The lines below starting at the line containing "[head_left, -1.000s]" and ending at the line containing "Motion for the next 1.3" are to be repeated exactly, with both ends kept and nothing else added.

BEGIN

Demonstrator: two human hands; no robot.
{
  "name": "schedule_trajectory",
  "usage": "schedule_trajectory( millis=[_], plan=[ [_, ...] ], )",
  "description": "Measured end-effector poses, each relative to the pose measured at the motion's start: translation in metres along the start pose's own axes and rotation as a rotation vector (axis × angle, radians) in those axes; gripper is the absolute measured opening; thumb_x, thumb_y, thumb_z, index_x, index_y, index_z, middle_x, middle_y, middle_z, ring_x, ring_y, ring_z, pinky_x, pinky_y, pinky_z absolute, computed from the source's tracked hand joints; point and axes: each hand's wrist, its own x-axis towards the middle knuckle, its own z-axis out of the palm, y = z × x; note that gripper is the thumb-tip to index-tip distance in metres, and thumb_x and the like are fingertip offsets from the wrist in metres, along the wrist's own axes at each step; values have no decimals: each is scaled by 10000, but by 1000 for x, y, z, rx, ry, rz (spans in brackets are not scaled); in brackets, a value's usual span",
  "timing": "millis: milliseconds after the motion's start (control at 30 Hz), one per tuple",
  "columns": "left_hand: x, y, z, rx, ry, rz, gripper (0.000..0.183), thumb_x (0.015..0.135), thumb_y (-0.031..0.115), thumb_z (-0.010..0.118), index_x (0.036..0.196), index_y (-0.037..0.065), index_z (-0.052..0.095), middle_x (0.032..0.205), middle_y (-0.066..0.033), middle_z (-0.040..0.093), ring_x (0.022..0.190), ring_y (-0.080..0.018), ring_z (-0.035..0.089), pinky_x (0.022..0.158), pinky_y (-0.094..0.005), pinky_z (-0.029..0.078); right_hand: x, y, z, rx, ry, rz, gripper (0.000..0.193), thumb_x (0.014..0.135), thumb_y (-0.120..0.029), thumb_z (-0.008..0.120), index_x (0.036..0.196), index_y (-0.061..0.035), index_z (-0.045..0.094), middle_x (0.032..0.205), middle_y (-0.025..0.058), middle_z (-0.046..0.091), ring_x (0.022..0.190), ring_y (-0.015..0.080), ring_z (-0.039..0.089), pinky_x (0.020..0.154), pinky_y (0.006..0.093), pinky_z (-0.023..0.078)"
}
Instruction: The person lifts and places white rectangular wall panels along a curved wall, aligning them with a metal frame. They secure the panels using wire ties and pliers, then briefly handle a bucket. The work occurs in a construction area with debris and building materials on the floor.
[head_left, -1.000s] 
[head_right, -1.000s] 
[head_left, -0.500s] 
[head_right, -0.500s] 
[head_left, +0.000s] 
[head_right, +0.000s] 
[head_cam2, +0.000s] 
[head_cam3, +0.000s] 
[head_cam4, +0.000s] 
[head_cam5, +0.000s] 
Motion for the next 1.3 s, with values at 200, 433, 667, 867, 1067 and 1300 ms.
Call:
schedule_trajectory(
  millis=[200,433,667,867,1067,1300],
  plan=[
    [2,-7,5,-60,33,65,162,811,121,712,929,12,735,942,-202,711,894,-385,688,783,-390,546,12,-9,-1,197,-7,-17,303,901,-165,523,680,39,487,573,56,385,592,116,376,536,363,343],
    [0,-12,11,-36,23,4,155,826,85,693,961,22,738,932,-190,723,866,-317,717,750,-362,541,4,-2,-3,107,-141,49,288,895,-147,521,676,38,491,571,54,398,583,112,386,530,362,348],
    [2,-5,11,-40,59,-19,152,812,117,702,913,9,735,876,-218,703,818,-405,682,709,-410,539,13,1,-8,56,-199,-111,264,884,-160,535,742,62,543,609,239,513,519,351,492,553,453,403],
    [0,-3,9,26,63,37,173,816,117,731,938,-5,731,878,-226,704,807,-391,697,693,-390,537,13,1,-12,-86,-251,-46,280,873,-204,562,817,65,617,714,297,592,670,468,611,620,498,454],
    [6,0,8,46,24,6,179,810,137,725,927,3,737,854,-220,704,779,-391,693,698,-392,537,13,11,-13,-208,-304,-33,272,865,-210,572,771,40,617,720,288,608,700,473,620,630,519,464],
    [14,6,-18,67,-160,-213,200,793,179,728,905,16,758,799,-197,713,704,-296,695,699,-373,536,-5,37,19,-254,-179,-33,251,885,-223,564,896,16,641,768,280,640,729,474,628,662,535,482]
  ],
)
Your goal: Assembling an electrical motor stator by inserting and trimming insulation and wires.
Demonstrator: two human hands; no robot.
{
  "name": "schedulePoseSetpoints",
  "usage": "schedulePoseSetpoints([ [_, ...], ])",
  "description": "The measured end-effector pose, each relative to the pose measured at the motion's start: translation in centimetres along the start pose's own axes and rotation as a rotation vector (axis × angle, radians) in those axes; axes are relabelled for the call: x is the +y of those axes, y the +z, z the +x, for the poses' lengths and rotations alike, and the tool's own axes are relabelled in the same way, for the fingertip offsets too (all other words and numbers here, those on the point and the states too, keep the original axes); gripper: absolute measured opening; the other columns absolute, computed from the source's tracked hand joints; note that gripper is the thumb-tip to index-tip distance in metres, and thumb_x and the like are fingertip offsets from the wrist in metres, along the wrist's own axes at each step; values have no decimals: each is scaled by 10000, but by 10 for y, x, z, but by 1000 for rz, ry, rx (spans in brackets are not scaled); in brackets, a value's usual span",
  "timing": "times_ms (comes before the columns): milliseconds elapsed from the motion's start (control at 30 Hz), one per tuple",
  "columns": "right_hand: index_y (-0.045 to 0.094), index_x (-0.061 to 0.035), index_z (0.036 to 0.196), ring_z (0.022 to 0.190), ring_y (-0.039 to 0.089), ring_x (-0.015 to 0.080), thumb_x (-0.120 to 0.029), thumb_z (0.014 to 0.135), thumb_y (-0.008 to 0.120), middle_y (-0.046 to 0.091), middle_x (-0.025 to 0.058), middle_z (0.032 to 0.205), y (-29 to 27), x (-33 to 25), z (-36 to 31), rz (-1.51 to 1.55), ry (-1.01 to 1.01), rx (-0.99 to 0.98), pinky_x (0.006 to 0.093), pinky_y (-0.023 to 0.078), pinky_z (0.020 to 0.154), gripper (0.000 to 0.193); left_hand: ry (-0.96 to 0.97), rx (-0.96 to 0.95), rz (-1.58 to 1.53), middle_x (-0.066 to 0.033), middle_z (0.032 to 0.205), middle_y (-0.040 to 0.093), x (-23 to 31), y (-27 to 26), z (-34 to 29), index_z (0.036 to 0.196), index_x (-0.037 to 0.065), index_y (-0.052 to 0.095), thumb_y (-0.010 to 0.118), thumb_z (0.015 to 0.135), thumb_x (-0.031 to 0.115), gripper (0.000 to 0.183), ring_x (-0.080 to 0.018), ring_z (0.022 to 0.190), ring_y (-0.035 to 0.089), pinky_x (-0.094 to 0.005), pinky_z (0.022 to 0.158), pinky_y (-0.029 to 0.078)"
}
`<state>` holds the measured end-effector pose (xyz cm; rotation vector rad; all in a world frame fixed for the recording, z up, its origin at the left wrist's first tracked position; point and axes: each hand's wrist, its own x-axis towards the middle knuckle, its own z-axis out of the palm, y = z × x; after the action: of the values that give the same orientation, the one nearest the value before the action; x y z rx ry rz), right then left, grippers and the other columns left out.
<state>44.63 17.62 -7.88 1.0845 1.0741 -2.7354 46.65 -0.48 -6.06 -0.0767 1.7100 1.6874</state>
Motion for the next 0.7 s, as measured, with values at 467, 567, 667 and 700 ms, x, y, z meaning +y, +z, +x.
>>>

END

Problem solution »
[head_left, -1.000s] 
[head_right, -1.000s] 
[head_left, -0.500s] 
[head_right, -0.500s] 
[head_left, +0.000s] 
[head_right, +0.000s] 
[head_cam2, +0.000s] 
[head_cam3, +0.000s] 
[head_cam4, +0.000s] 
[head_cam5, +0.000s] 
Motion for the next 1.3 s, with values at 200, 433, 667, 867, 1067 and 1300 ms.

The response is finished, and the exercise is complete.